The investment in the 6-foot-3, 210-pounder proved sound. While playing on a USA select team for 14- and 15-year-olds in the Vancouver (B.C.) Super Series, Ty was discovered by the Chiefs’ scout.

“He said he was a kid with good talent whose parents were from Spokane and liked the Western Hockey League,” said Chiefs coach Mike Babcock.

Last winter Spokane traded its best player, Brian McCabe, to Brandon for its first round draft pick and used it to take Ty.

Babcock said Ty has the size, skill and good instincts for the game. “He’s very, very skilled,” said Babcock. “He has no points yet but is going to have lots.”

The Chiefs wing has had to deal with minor rules changes and learn to play a more aggressive style with the Chiefs, patterned after the National Hockey League’s Canadian style of play.

“The American game is more skating and Canadian game is more hitting,” he said. “There is also a lot more commitment.
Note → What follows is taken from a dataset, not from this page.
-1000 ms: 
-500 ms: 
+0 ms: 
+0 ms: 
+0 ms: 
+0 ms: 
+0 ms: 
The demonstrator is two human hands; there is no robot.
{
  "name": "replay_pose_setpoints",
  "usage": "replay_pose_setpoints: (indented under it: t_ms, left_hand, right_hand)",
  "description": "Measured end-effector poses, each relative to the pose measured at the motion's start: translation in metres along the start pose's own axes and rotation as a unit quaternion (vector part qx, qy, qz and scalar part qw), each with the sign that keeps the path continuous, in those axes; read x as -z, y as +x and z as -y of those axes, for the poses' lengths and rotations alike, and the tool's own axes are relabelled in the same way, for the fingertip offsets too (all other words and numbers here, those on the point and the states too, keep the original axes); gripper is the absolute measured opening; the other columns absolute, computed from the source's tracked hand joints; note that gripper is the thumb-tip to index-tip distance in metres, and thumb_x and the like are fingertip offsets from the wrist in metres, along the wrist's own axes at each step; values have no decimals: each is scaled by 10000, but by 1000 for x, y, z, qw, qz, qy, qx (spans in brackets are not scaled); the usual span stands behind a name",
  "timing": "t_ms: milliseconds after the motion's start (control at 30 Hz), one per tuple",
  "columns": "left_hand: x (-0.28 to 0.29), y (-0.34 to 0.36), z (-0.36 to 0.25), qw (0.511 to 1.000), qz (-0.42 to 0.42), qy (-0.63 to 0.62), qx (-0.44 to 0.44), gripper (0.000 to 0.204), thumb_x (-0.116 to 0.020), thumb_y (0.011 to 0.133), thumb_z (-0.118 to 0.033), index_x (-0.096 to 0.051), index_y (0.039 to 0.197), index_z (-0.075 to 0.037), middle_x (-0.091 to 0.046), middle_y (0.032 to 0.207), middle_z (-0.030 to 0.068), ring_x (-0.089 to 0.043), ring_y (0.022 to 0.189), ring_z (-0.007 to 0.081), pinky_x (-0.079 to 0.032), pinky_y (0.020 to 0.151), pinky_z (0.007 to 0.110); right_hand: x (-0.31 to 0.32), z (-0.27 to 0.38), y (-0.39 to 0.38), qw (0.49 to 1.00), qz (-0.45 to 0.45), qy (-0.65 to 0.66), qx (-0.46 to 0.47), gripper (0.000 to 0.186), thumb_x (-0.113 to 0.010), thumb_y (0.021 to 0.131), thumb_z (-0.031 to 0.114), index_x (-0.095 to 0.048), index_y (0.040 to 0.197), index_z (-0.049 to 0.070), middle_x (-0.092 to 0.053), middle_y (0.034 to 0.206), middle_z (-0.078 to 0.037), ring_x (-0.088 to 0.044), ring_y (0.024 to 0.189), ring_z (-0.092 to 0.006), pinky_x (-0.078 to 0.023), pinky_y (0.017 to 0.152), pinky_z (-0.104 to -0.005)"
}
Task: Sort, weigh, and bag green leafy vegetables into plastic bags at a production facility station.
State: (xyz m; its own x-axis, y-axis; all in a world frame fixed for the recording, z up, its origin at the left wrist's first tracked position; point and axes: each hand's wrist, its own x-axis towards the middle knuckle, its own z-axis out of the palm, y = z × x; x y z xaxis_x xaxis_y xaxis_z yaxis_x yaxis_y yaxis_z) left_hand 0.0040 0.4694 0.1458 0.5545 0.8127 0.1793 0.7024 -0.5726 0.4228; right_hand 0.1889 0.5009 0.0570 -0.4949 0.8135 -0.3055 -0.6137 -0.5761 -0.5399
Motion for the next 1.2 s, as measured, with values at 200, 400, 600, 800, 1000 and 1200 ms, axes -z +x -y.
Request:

You have to play every day.”

Ty lives with Terry’s school chum Kevin Wagar in the West Valley area. He is a junior at Ferris High School, which all Chiefs players still in high school attend.

Being around family has made the move from Alaska easier.

“You kind of like to have some stability around,” said his dad. “If he has a bad day he can come sit with the family.”

Currently injured, Ty’s playing time has been limited. But as his future unfolds, expect WHL opponents to see more and more of the rookie player.

“He will dominate in league one day,” said Babcock, “Maybe as early as next year.”